WORK INSTRUCTION: In the data that follows, find the line with "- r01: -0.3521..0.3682"; transcribe it, every later line up to the one with "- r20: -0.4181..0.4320", and that line as well, exactly and with no others.

#####

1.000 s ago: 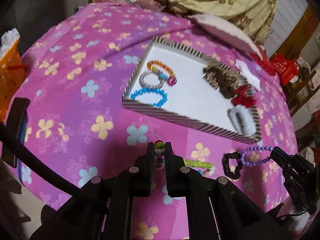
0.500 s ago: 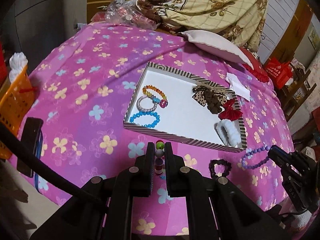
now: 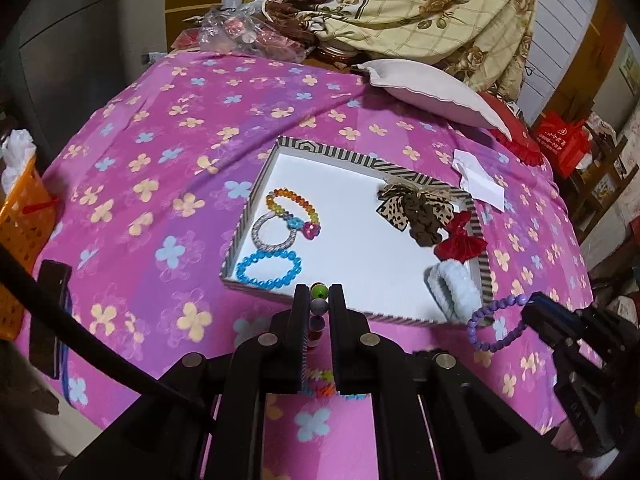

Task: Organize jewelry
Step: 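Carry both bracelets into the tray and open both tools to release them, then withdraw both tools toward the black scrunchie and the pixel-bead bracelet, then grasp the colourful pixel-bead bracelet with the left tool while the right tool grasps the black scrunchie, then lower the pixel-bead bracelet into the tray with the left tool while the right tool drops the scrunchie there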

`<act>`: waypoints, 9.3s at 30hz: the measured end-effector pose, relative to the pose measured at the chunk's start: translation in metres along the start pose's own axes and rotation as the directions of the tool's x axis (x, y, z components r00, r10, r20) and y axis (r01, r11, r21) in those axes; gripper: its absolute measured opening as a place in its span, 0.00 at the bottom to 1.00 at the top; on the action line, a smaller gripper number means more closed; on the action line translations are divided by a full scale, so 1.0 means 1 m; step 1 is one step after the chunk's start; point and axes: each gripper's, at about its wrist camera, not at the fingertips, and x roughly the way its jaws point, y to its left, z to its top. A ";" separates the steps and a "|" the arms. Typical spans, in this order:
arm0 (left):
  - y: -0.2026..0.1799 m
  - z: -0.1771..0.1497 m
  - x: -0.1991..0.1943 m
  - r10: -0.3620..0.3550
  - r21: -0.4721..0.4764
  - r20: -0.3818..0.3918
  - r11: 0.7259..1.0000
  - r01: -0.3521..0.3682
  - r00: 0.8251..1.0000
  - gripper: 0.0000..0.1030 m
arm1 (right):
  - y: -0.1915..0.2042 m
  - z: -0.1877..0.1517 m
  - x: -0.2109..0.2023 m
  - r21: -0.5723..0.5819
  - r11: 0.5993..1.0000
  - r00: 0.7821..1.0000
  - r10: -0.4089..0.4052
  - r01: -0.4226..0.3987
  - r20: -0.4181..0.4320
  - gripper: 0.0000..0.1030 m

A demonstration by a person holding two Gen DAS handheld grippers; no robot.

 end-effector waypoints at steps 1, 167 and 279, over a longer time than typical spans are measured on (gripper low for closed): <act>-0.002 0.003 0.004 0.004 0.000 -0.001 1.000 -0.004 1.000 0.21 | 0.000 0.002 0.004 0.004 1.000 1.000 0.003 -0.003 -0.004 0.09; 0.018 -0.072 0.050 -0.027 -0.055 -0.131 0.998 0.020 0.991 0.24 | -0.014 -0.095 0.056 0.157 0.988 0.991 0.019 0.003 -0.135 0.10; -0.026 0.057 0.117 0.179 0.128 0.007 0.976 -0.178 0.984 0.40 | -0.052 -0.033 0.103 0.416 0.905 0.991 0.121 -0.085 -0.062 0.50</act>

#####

RESULT:
  - r01: -0.3521..0.3682
  - r00: 0.8251..1.0000
  - gripper: 0.0000..0.1030 m
arm1 (right):
  - y: -0.1915..0.2042 m
  - z: -0.1877..0.1517 m
  - x: -0.2109..0.2023 m
  - r21: -0.5723..0.5819
  - r11: 0.5993..1.0000
  - r00: 0.7821..1.0000
  - r10: -0.4089..0.4052
  - r01: -0.4226..0.3987
  - r20: -0.4181..0.4320

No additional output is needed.